Market Mantra: 05/01/2018 (09:00)
SGX-NF: 10550 (+18)
For the Day: updated: 14:30
For 05/01/2018: Jan-Fut
Key support for NF: 10525/10490-10460/10395
Key resistance for NF: 10585/10610-10650/10695
Key support for BNF: 25400/25200-25000/24800
Key resistance for BNF: 25550/25600-25800/25900
Trading Idea (Positional):
Technically, Nifty Fut-Jan (NF) has to sustain over 10610 area for further rally towards 10650-10695 & 10745-10795 zone in the short term (under bullish case scenario).
On the flip side, sustaining below 10585 area, NF may fall towards 10525/10490-10460/10395 & 10325-10275 zone in the short term (under bear case scenario).
Technically, Bank Nifty-Fut (BNF) has to sustain over 25600 area for further rally towards 25800/25900- 26100/26200 & 26325-26615 zone in the near term (under bullish case scenario).
On the flip side, sustaining below 25550 area, BNF may fall towards 25400/25200-25000 & 24800-24525 area in the near term (under bear case scenario).
Indian market (Nifty Fut-Jan/India-50) is now trading around 10550; gained by almost 0.25% mirroring global Goldilocks& extended New Year rally on global growth optimism; but overall sentiment may be cautious on higher oil as Brent is hovering around $68, which is a serious headwind for Indian macro.
Indian bond yield is now hovering around 7.32%, still significantly higher on concern for fiscal slippages; as par reports, PSBS recaps bonds by the Govt may offer interest as high as 7.75% to attract investors to participate in PSBS recaps.
As PSBS recaps news is now almost discounted, market will now focus on fiscal math and corporate lending recovery & any subsequent boost to private capex, which is still muted for various reasons.

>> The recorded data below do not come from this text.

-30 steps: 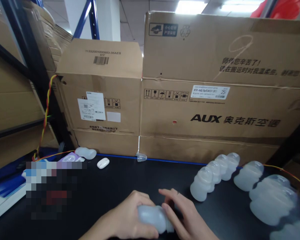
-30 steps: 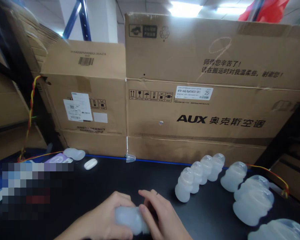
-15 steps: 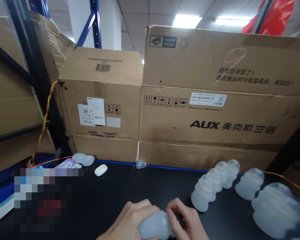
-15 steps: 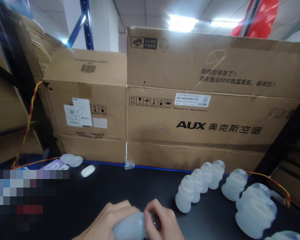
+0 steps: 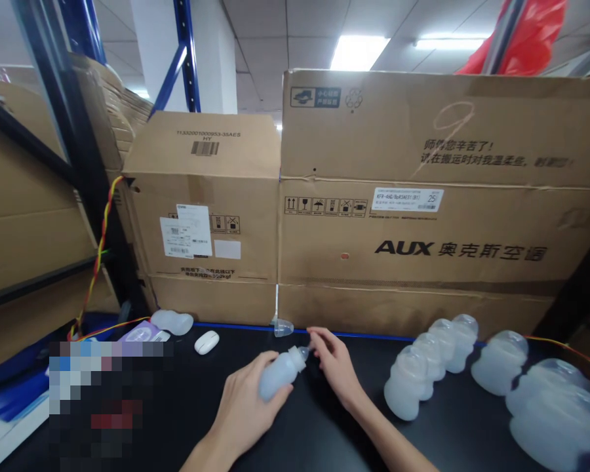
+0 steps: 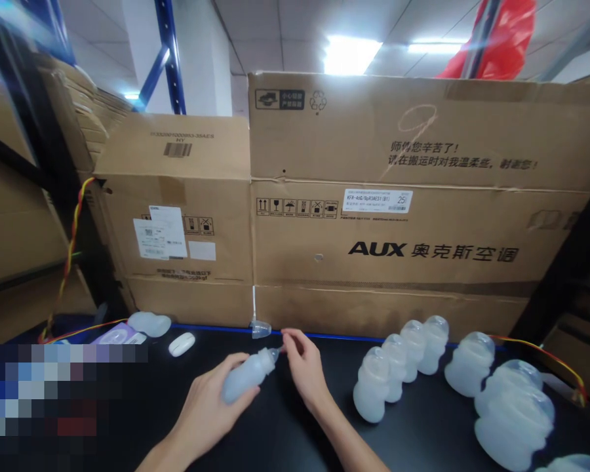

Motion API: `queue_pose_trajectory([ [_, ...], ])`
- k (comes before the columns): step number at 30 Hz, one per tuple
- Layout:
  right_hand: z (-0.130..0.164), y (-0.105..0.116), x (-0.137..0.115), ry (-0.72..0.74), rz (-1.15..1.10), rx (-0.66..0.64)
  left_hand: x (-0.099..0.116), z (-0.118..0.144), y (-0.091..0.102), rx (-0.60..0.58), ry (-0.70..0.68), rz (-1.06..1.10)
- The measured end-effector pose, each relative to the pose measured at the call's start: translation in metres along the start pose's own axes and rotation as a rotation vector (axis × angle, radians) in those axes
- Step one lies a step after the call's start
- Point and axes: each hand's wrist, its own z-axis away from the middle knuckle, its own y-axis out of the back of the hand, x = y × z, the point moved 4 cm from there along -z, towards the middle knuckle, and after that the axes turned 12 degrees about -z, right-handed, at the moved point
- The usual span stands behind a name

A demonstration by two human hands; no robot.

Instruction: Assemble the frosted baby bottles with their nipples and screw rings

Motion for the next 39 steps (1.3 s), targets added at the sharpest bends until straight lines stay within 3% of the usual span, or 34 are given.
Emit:
queue_pose_trajectory([
  [2, -0.014, -0.013, 0.0, 0.083, 0.073, 0.002, -0.015, -0.005, 0.004, 0.005, 0.082, -0.001],
  [5, -0.022, -0.03, 0.001, 0.183, 0.182, -0.054, -0.031, -0.011, 0.008, 0.067, 0.06, -0.028],
  [10, -0.022, -0.035, 0.004, 0.266, 0.26, -0.135, -0.059, -0.019, 0.02, 0.165, 0.058, -0.091],
  [16, -0.012, -0.034, 0.007, 0.331, 0.216, -0.3, -0.075, -0.02, 0.031, -0.008, 0.015, -0.068],
  [22, 0.007, -0.043, -0.012, 0.442, 0.125, -0.448, -0.066, -0.02, 0.024, -0.136, 0.059, 0.275],
  [25, 0.02, -0.042, -0.026, 0.484, 0.072, -0.447, -0.066, -0.019, 0.016, -0.217, 0.19, 0.568],
  [27, 0.027, -0.038, -0.032, 0.473, 0.088, -0.421, -0.061, -0.017, 0.015, -0.268, 0.19, 0.668],
  [30, 0.034, -0.032, -0.032, 0.356, 0.087, -0.383, -0.041, -0.013, 0.024, -0.197, 0.056, 0.564],
  [33, 0.043, -0.021, -0.02, 0.081, -0.031, -0.324, -0.015, -0.004, 0.029, -0.102, -0.058, 0.435],
  [35, 0.055, -0.01, -0.011, -0.075, -0.113, -0.302, 0.001, 0.004, 0.024, -0.111, -0.107, 0.403],
  [37, 0.068, 0.007, -0.008, -0.067, -0.112, -0.251, 0.013, 0.012, 0.011, -0.165, -0.124, 0.397],
  [39, 0.082, 0.026, -0.013, 0.117, -0.01, -0.133, 0.018, 0.017, -0.007, -0.21, -0.108, 0.388],
])
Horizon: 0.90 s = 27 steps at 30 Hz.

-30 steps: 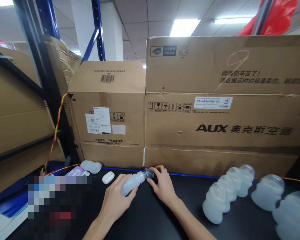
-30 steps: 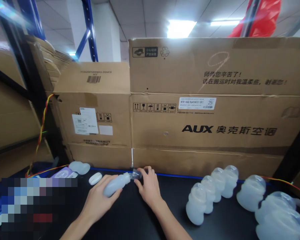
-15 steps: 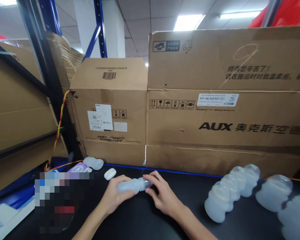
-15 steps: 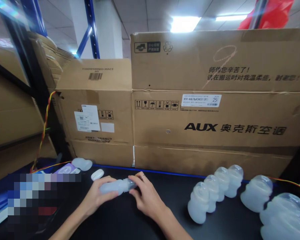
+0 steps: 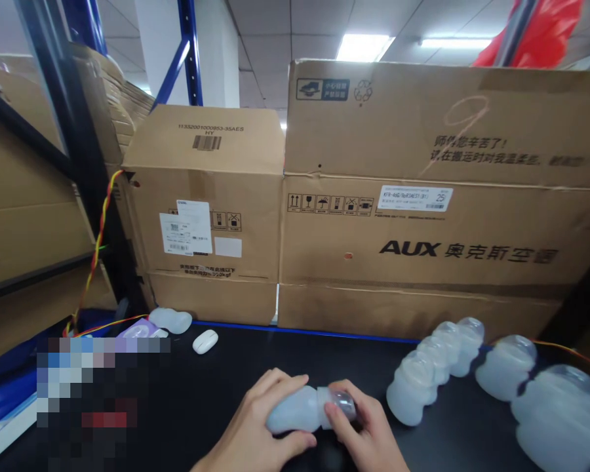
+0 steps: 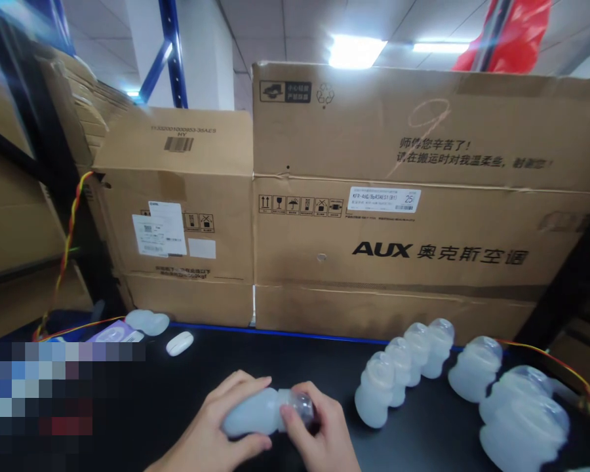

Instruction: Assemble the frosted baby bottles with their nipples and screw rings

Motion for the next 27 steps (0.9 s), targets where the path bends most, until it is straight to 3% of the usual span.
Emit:
queue_pose_trajectory([
  [3, 0.019, 0.018, -0.016, 0.313, 0.206, 0.214, -0.005, -0.001, -0.023, -0.07, -0.056, -0.023],
  [7, 0.028, 0.017, -0.025, 0.435, 0.296, 0.329, -0.003, -0.004, -0.031, -0.103, -0.243, -0.078],
  [10, 0.025, 0.006, -0.03, 0.447, 0.282, 0.224, -0.001, -0.005, -0.026, -0.122, -0.301, -0.154],
  [13, 0.019, -0.002, -0.04, 0.463, 0.302, 0.022, -0.006, -0.005, -0.023, -0.071, -0.299, -0.262],
  [15, 0.016, 0.002, -0.052, 0.512, 0.35, -0.078, -0.013, -0.006, -0.024, -0.012, -0.265, -0.348],
  [17, 0.014, 0.017, -0.072, 0.603, 0.418, -0.082, -0.021, -0.009, -0.026, 0.008, -0.238, -0.418],
  [20, 0.013, 0.066, -0.117, 0.74, 0.544, 0.177, -0.029, -0.012, -0.029, -0.009, -0.236, -0.471],
  [23, 0.026, 0.138, -0.166, 0.92, 0.577, 0.665, -0.033, -0.011, -0.03, -0.012, -0.244, -0.481],
  [25, 0.039, 0.194, -0.184, 0.892, 0.511, 1.006, -0.034, -0.008, -0.031, 0.011, -0.228, -0.456],
  [27, 0.051, 0.25, -0.181, 0.722, 0.391, 1.202, -0.032, -0.005, -0.032, 0.068, -0.202, -0.402],
])
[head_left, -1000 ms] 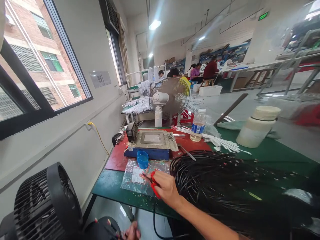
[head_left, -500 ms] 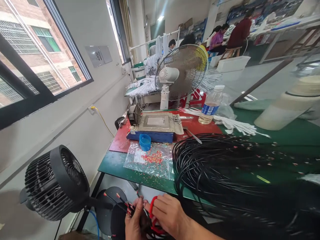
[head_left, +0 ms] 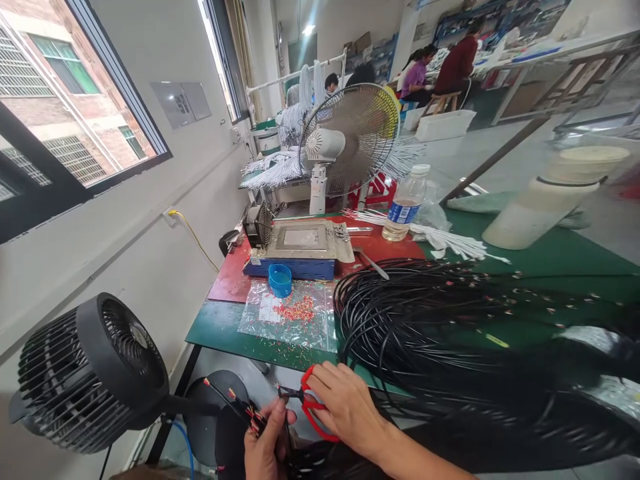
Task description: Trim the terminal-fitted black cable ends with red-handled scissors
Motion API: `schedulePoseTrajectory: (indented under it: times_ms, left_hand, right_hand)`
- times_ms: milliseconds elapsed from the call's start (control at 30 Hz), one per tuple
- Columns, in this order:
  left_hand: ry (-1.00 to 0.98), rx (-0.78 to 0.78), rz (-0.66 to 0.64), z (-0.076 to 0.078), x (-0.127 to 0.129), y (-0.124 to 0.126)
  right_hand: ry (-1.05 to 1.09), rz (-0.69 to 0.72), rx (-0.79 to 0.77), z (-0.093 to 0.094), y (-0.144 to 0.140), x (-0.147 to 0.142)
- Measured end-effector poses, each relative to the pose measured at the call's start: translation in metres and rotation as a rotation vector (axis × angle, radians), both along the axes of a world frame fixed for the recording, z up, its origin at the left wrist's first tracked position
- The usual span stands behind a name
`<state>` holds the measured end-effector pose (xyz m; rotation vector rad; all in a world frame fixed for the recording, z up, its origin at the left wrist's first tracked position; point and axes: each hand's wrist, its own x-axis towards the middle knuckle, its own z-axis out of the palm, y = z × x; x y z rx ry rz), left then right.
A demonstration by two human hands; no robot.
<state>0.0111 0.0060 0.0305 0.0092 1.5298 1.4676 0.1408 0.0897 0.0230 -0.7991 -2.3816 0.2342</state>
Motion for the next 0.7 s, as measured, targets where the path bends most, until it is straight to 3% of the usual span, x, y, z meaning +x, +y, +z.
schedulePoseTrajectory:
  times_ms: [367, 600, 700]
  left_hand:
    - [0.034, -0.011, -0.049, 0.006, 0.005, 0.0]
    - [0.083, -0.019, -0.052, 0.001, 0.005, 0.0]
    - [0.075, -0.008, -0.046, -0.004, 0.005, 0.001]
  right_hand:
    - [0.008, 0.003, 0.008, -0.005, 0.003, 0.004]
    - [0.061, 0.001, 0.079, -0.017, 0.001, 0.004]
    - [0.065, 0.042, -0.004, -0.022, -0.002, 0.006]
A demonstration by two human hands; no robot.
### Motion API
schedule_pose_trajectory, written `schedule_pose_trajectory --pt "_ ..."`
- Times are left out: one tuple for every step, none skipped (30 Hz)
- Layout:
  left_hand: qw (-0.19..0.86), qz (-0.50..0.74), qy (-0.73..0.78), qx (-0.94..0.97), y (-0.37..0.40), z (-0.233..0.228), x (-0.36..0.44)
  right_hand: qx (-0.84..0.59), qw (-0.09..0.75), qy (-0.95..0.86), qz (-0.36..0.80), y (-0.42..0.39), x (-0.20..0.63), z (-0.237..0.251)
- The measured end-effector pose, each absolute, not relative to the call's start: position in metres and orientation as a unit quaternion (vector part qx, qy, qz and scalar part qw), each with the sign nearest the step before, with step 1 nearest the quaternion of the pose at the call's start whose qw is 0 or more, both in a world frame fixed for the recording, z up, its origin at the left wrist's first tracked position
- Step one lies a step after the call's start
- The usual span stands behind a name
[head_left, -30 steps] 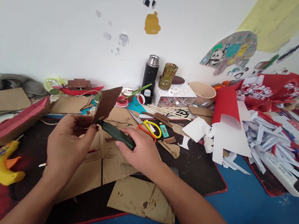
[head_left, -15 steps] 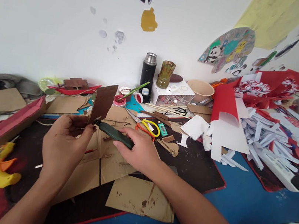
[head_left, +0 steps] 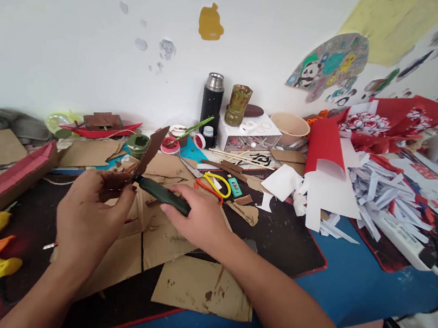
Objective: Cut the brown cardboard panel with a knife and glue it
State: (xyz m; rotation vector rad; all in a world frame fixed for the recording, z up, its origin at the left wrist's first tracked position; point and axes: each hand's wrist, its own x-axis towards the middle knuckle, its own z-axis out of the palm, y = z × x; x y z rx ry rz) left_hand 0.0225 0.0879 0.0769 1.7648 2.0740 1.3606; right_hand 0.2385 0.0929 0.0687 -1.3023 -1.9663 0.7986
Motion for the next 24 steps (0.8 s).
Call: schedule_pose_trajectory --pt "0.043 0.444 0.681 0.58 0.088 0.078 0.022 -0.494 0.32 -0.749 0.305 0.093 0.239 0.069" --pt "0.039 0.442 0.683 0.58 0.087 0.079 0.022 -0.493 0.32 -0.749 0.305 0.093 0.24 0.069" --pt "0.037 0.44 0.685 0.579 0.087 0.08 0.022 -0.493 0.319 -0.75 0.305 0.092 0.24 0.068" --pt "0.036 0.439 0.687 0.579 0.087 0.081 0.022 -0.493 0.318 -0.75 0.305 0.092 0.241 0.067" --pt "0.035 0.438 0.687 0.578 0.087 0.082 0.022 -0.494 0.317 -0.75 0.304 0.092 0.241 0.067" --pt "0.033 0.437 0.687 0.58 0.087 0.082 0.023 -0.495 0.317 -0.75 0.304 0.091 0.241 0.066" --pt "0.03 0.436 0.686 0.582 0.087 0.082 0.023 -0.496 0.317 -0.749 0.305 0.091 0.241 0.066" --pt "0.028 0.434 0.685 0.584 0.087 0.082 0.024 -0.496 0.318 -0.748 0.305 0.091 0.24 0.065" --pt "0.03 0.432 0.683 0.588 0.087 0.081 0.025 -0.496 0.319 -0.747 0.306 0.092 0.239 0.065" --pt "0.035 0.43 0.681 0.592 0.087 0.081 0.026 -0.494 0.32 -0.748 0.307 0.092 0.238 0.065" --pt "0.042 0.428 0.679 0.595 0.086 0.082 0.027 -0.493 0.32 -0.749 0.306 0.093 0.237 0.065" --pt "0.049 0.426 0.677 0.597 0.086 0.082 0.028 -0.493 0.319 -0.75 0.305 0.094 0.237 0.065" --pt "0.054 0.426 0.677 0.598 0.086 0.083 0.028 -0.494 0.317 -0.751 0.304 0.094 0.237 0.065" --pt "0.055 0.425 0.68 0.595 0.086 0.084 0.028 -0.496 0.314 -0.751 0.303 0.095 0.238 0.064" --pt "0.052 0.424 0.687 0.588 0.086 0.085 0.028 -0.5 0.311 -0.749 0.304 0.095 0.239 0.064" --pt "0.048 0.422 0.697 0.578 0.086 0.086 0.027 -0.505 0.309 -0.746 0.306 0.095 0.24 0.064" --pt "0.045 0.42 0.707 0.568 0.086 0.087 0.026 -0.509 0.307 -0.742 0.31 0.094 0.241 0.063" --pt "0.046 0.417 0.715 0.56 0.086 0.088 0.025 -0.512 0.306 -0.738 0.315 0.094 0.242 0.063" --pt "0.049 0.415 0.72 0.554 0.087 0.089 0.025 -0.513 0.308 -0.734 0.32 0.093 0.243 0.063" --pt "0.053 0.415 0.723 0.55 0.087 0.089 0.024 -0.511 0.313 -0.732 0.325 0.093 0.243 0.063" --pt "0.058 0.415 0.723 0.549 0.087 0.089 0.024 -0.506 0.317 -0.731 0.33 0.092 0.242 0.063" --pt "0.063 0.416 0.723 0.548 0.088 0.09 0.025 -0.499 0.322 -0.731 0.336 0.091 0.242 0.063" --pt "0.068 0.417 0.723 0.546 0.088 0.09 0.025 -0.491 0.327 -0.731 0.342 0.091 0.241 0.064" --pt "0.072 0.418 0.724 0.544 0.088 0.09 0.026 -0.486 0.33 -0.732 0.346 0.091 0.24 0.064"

It’s not that leading PSBS are now starved of funds to lend fresh to the corporates- there are plenty of funds to lend, but there may be distinct lack of credible, quality & eligible corporate borrowers with viable projects in hand, willing to borrow funds from the Indian banks at high rates and then face the insolvency process, when business plan go haywire; R-COM may be an exceptional case although it may be a stark example of project failure despite promoter being healthy.
All eyes may be now on earning season starting from next week; but a strong INR & surging Indian bond yields may not be good for the Nifty EPS as almost 60% of Nifty earnings is export heavy; banks/PSBS earnings may also suffer due to MTM loss of bond portfolio as almost 50% of EBITDA is dependent on this GSEC bond holdings due to higher SLR obligation after DeMo led liquidity push.
On the other side, a dual combination of higher oil & higher USD may not be good for the overall Indian economy & its macro stories; above $65-70 Brent, India may be re-rated despite some green shoots in the economy.